▶ THE TASK
Only the lines from the top of the material through the line containing "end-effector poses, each" should be restated, each one exactly.

===============

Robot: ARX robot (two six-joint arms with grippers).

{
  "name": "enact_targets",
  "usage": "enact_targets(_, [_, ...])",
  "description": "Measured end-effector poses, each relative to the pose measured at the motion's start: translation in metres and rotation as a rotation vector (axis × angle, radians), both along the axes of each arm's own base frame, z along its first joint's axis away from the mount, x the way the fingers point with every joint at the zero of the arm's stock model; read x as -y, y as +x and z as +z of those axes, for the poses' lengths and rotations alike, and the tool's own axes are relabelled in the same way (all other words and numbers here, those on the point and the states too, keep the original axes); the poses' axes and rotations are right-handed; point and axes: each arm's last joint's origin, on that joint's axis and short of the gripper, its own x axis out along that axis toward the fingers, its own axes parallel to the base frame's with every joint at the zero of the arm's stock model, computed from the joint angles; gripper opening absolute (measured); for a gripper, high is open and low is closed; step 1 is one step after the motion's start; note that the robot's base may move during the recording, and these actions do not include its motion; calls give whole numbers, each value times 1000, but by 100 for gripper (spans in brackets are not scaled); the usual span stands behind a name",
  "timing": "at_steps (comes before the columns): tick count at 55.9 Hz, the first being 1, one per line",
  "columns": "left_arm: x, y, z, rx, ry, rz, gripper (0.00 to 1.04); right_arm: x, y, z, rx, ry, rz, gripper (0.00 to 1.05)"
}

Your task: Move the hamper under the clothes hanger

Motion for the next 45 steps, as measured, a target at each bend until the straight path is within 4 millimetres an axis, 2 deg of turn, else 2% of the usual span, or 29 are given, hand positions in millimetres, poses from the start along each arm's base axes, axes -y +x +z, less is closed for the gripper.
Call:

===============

▶ SOLUTION FOR THIS TASK
Robot: ARX robot (two six-joint arms with grippers).

{
  "name": "enact_targets",
  "usage": "enact_targets(_, [_, ...])",
  "description": "Measured end-effector poses, each relative to the pose measured at the motion's start: translation in metres and rotation as a rotation vector (axis × angle, radians), both along the axes of each arm's own base frame, z along its first joint's axis away from the mount, x the way the fingers point with every joint at the zero of the arm's stock model; read x as -y, y as +x and z as +z of those axes, for the poses' lengths and rotations alike, and the tool's own axes are relabelled in the same way (all other words and numbers here, those on the point and the states too, keep the original axes); the poses' axes and rotations are right-handed; point and axes: each arm's last joint's origin, on that joint's axis and short of the gripper, its own x axis out along that axis toward the fingers, its own axes parallel to the base frame's with every joint at the zero of the arm's stock model, computed from the joint angles; gripper opening absolute (measured); for a gripper, high is open and low is closed; step 1 is one step after the motion's start; note that the robot's base may move during the recording, and these actions do not include its motion; calls give whole numbers, each value times 1000, but by 100 for gripper (spans in brackets are not scaled); the usual span stands behind a name",

The exercise requires nothing more than what has been given.